Examinemos nuestros rencores, nuestras antipatías, nuestras peleas, ¡arrabaleras inquinas de suburbios, de juderías! Indignas de los nobles que somos los cristianos.
Queden para la vil ralea de los palurdos paganos o de los enemigos de Cristo.
Cuánto más nobles, cuanto más cristianos, cuanto más divinizados, más magnánimos, más capaces de mirar con altura los mayores agravios, aún los de fama y sangre. Porque el cristiano auténtico sabe que lo peor que le puede hacer el enemigo es quitarle la fama o la vida –a él o a los suyos-. Y el Señor ha dicho que no hay que temer –ni odiar- a los que matan el cuerpo pero son incapaces de tocar el alma.

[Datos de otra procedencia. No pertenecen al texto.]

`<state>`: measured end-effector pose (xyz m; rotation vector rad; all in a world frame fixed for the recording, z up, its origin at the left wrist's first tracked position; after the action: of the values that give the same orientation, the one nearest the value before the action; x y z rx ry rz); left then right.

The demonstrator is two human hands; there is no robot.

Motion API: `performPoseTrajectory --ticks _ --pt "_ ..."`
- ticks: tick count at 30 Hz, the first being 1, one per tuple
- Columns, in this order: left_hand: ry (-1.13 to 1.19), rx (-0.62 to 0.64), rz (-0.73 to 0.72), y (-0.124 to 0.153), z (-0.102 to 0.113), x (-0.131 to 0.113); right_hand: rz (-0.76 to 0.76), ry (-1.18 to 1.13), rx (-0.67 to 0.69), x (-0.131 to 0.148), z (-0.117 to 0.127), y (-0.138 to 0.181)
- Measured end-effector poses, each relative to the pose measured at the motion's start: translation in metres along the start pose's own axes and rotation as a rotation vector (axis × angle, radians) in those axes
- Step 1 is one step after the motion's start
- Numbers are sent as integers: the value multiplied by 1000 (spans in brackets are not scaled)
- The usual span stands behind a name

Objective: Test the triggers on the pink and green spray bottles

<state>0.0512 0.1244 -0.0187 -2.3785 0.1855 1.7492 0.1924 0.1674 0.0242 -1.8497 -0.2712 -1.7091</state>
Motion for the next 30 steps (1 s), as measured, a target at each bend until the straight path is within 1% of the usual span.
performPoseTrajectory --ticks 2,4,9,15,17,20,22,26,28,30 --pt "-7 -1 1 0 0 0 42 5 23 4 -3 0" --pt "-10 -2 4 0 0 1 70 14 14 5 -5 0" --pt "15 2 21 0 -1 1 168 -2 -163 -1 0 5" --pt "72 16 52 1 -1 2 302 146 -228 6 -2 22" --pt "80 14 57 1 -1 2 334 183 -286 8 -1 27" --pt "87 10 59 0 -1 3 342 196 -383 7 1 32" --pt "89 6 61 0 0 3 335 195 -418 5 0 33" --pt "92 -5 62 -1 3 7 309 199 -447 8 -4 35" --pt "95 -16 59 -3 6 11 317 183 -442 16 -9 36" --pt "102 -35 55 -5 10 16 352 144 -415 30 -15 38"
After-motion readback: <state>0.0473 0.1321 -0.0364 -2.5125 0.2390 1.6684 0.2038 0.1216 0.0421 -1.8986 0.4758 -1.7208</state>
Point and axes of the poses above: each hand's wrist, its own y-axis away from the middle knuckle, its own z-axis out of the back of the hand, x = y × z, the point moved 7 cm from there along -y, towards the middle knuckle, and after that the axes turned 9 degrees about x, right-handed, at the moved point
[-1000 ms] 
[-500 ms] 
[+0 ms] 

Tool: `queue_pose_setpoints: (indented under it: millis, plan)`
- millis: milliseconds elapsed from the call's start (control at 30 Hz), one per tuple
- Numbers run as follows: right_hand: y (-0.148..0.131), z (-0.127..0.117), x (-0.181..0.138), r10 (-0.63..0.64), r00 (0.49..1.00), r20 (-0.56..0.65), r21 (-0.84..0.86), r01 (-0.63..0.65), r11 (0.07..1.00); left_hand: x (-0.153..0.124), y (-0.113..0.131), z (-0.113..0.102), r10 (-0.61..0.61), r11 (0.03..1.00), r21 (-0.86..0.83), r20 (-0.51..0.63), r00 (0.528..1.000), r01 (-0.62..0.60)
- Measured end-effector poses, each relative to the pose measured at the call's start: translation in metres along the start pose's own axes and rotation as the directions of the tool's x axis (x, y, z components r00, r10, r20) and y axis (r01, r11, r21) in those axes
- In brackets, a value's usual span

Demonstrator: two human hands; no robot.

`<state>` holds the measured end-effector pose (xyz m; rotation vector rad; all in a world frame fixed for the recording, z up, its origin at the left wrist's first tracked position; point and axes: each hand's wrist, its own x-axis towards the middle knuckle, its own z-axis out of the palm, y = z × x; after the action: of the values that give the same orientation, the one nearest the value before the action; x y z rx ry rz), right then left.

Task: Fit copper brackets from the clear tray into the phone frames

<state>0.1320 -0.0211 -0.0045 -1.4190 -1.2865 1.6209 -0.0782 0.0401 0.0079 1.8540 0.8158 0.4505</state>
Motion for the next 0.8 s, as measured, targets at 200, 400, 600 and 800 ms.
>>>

Aquí todo es pasajero. Lo único que importa perder es el cielo. Aquí en el tiempo, no existen valores absolutos. Nadie desde fuera, puede hacernos verdaderamente mal.
El peor mal sería que aprendiéramos a odiar.
De todas maneras ¿qué significa perdonar?
¿Qué me tengo que dejar agraviar impunemente? ¿Qué no he de defenderme? ¿Qué he de sonreír al que me hace daño? Y que si un ladrón me roba y me pide perdón, ¿puede quedarse con la plata?
No –al menos, no siempre-, aquí se está hablando, antes que nada, de una actitud interior. Nadie ha de guiarse por el odio, por la revancha, por el deseo airado de venganza. El perdón en este sentido viene a ser consecuencia necesaria del ‘amor a los enemigos' que nos impone Cristo. Pero, no en la actitud interior sino en el proceder externo normal, el perdón no supone la indefensión ni la ingenuidad frente al agresor. Aquí se trata de perdonar al que ‘arrepentido' reconoce su culpa y pide perdón.
Ni Dios puede perdonar si no nos arrepentimos: buscará nuestro bien, nuestra conversión, intentará inducirnos al arrepentimiento, nos amará, pero, perdonarnos, nos perdona solo si nos arrepentimos.
Tampoco perdón significa olvido. Este solo puede ser signo de mala memoria. Pero tampoco reavivar el recuerdo constantemente y, junto a él, todos los sentimientos malos que éste espontáneamente pueda provocarnos.
Tampoco perdonar significa no castigar. Buenos estaríamos si siempre la madre perdonara todo lo malo que hace su hijo o que la sociedad suprimiera sus leyes penales, sus cárceles, sus policías y sus jueces. A veces el castigo forma parte del perdón. Porque el perdón, en lo moral y lo político, no puede ir en contra de la justicia ni del bien común. Aunque a veces puede ser comprendido en la misericordia. Y si, a veces, se puede condonar el castigo, esto habrá de hacerse después de que el que pide perdón se manifiesta dispuesto a pagar lo que debe ‘dame un plazo y te pagaré la deuda'.
Al enemigo hay siempre que amarlo como persona, pero no en su injusticia, no en su agresión, no como pecador. Como posible penitente, como ser humano, como redimido y amado por Dios.
Nosotros, que más allá de los denarios que podemos ganar con el jornal de nuestros actos humanos, hemos sido obsequiados por Dios con la miríada, los innumerables talentos, los ‘setenta veces siete' de Su gracia.